Le Conseil constitutionnel approuve l’essentiel du projet de budget 2026

Image d'illustration. Détails architecturaux du conseil constitutionnelADN
Le Conseil constitutionnel a approuvé l’essentiel du projet de loi de finances pour 2026, écartant la plupart des recours déposés. Seules quelques dispositions mineures ont été censurées, permettant au budget d’entrer en vigueur presque intégralement.
Tl;dr
- Le Conseil constitutionnel valide l’essentiel du budget 2026.
- La restriction des APL pour étudiants non européens confirmée.
- Sept articles écartés pour motif de procédure budgétaire.
Une étape cruciale franchie pour le budget 2026
Après de longues semaines d’incertitudes et de débats politiques, le Conseil constitutionnel vient d’apposer son sceau sur la quasi-totalité du budget de l’État pour 2026. Les décisions rendues ce jeudi marquent ainsi l’ultime phase précédant la promulgation du texte au Journal officiel, couronnant un processus marqué par une série de recours et de contestations.
Un examen minutieux des recours parlementaires
Saisi à quatre reprises, notamment par plusieurs groupes parlementaires et, fait peu courant, par le Premier ministre en personne, le Conseil a fait preuve d’une rigueur particulière. Sept articles ont été jugés inadaptés au cadre d’une loi budgétaire et ont donc été écartés. Pour autant, aucune disposition n’a été censurée sur le fond. Parmi les points soulevés figuraient la création d’une taxe sur les holdings patrimoniales, un durcissement du pacte Dutreil — dispositif fiscal concernant la transmission des entreprises familiales — ainsi qu’un aménagement d’avantages fiscaux pour les réinvestissements post-cession. En analysant ces mesures, les Sages ont souligné que la procédure adoptée restait conforme à la Constitution et n’a relevé « aucun grief d’inconstitutionnalité à leur encontre ».
L’exclusion controversée des étudiants non européens du bénéfice des APL
Le débat a surtout porté sur une mesure sensible : l’exclusion des étudiants non européens et non-boursiers du bénéfice des aides personnalisées au logement (APL). Contestée par certains députés de gauche qui dénonçaient une « préférence nationale », cette disposition a néanmoins passé l’épreuve du filtre constitutionnel. Selon le Conseil, il s’agit là d’un « objectif d’intérêt général » visant à maîtriser l’évolution des dépenses publiques liées aux aides au logement. Il a toutefois assorti sa décision d’une réserve : la mise en œuvre devra respecter les principes inscrits dans le préambule de la Constitution, notamment garantir « les conditions nécessaires au développement individuel » et assurer à chacun « des moyens convenables d’existence ».
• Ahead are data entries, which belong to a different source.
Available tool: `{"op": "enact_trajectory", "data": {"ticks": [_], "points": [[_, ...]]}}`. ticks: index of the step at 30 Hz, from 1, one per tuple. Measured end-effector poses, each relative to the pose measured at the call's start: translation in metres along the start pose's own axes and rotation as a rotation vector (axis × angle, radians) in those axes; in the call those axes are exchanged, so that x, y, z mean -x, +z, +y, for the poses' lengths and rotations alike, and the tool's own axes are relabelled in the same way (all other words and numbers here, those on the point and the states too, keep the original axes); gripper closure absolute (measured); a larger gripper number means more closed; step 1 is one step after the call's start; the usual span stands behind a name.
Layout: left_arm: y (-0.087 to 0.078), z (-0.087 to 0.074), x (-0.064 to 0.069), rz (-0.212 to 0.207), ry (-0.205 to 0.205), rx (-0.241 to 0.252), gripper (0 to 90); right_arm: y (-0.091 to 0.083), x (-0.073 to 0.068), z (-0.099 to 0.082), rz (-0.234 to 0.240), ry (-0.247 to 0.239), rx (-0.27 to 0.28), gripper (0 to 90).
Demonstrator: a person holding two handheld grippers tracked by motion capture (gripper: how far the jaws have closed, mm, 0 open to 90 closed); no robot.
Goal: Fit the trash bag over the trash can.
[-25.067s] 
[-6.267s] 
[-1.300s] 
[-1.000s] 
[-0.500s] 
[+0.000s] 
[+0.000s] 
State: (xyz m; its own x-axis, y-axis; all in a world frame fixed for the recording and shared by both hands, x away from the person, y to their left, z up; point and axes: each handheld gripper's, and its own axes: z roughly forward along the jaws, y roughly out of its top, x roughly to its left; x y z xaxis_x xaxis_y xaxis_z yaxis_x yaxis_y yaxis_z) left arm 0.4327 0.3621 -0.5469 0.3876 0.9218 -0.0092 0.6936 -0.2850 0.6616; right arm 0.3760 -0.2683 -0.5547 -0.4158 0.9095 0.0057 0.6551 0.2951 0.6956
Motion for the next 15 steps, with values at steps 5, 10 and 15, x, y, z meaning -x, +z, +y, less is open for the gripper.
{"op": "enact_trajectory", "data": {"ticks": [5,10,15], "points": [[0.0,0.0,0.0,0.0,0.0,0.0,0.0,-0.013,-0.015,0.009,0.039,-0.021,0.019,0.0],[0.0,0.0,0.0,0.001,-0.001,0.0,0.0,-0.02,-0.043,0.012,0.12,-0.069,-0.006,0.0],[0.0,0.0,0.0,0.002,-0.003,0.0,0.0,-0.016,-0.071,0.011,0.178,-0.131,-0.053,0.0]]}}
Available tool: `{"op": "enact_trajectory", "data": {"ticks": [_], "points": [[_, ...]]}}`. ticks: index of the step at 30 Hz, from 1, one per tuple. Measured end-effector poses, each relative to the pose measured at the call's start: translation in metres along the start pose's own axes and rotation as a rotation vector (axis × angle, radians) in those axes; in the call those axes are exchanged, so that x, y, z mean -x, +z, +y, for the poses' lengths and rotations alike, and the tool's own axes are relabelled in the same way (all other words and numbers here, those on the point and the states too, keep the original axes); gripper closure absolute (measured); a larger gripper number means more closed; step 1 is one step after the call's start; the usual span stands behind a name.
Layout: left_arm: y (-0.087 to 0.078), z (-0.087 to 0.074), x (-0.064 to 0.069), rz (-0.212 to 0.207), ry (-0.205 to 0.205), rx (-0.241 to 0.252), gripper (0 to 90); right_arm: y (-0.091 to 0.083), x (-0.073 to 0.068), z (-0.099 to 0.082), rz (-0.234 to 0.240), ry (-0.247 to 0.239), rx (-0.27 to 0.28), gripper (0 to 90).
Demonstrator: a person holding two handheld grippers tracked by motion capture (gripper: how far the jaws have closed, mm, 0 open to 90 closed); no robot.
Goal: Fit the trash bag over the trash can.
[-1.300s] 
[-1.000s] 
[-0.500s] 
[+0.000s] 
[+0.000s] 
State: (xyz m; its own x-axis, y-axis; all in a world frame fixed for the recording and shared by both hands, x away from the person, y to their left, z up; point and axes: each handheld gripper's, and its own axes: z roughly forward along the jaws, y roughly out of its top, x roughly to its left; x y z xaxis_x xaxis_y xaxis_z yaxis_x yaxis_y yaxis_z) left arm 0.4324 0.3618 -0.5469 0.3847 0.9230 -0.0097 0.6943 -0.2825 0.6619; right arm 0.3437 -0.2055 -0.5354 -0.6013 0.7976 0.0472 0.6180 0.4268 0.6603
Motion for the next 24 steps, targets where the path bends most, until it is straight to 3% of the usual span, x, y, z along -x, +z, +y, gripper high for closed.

Périmètre constitutionnel clarifié avant promulgation
En définitive, cette validation quasi complète clôt un épisode politique tendu autour du budget 2026. Pour synthétiser les points clés retenus par le Conseil constitutionnel :
- Sept articles exclus, jugés hors périmètre budgétaire.
- Aucune censure sur le fond.
- Mise en garde concernant l’application équitable des restrictions APL.
Sous réserve de ces ajustements, le texte peut désormais être promulgué sans nouvel obstacle institutionnel.